The power in my straight lead is made up of 4 essential things.

  1. Keeping your arm and hand relaxed until impact.

  2. Foward momentum or motion.

  3. A slight twist of the hip.

  4. Snapping your arm like a whip and retracting it upon completion.

 But footwork is the main source of power. Just put your whole hip into it and snap it. You might wanna practice your form first to develop the muscle memory so it comes naturally.


----------



## mantis (Oct 11, 2005)

is there a "right momentum" to it?
i mean the human body tendsd to move the right arm with the left leg for example, so do you consider that when you punch? do you have to coordinate it so you punch with your right when you step with your left leg and move your hip?


----------



## Gary Crawford (Oct 11, 2005)

start your momentumin with your lead hip and foot. They should work together initiating the motion,then your hand can whip right in.


----------



## Sapper6 (Oct 11, 2005)

you've already got some great advice stated above.  work on those.   

just as important (IMO, the _most_ important), strike *through* your target and not just *to* the target.  target penetration is an often forgotten key to power in striking.  you want to damage what's on the inside, not just the epidermis.
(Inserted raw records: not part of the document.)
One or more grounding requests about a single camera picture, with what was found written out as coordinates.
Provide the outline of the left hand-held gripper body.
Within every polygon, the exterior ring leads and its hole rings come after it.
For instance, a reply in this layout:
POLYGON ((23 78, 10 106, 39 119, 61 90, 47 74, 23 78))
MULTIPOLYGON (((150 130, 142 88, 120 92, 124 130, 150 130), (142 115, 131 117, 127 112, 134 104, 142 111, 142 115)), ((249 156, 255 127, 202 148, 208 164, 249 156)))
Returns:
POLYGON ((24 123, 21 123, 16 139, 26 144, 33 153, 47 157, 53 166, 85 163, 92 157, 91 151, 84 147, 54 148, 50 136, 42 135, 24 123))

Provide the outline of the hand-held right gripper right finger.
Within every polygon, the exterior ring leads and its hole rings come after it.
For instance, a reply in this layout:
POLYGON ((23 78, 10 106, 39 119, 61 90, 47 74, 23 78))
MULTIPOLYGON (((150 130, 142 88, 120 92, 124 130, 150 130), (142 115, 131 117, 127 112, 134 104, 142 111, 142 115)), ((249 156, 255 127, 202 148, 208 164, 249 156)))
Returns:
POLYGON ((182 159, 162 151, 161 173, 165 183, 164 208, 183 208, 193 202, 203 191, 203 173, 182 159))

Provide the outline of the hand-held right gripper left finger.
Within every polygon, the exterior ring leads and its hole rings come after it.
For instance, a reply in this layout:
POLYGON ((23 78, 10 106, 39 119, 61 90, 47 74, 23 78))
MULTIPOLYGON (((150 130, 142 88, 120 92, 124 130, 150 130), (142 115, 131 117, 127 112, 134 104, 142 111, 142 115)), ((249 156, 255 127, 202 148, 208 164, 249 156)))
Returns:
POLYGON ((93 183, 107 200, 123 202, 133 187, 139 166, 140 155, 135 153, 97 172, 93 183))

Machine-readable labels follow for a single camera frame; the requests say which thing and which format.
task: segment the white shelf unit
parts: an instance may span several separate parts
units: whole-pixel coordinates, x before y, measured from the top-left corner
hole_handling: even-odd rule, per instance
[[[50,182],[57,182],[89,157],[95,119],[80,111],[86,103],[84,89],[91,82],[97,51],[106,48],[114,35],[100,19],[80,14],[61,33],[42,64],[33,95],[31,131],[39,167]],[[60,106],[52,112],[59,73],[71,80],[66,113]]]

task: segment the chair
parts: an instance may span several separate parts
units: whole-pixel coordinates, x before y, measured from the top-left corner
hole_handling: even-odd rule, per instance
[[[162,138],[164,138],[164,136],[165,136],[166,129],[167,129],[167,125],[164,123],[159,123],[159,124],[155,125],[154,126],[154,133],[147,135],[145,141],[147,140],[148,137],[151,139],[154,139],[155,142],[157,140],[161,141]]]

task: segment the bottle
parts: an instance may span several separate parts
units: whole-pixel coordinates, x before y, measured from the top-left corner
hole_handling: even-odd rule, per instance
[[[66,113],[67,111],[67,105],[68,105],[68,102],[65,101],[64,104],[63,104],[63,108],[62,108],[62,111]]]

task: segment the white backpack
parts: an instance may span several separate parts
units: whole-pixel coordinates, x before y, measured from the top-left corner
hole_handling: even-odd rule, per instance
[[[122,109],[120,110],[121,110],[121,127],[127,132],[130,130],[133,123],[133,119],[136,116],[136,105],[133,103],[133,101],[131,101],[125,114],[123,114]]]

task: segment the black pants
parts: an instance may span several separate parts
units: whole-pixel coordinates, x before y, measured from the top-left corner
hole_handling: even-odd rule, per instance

cheers, and have fun :asian: .


----------



## Ern-Dog (Oct 12, 2005)

Lifting weights will help as well.  :ultracool


----------



## cfr (Oct 13, 2005)

Sapper6 said:
			
		

> you've already got some great advice stated above.  work on those.
> 
> just as important (IMO, the _most_ important), strike *through* your target and not just *to* the target.  target penetration is an often forgotten key to power in striking.  you want to damage what's on the inside, not just the epidermis.
> 
> cheers, and have fun :asian: .



Now Ive heard different stuff on this one in regards to HOW FAR through the target? Ive heard as far as possible, and Ive also heard 2-3 inches as any more than that is a push, not a hit. Opinions?


----------



## Navarre (Oct 13, 2005)

I believe the penetration of the punch should indeed be 2-3 inches beyond the physical surface of the target.  From previous breaking I have no doubt that mental penetration is an important component of an effective strike. 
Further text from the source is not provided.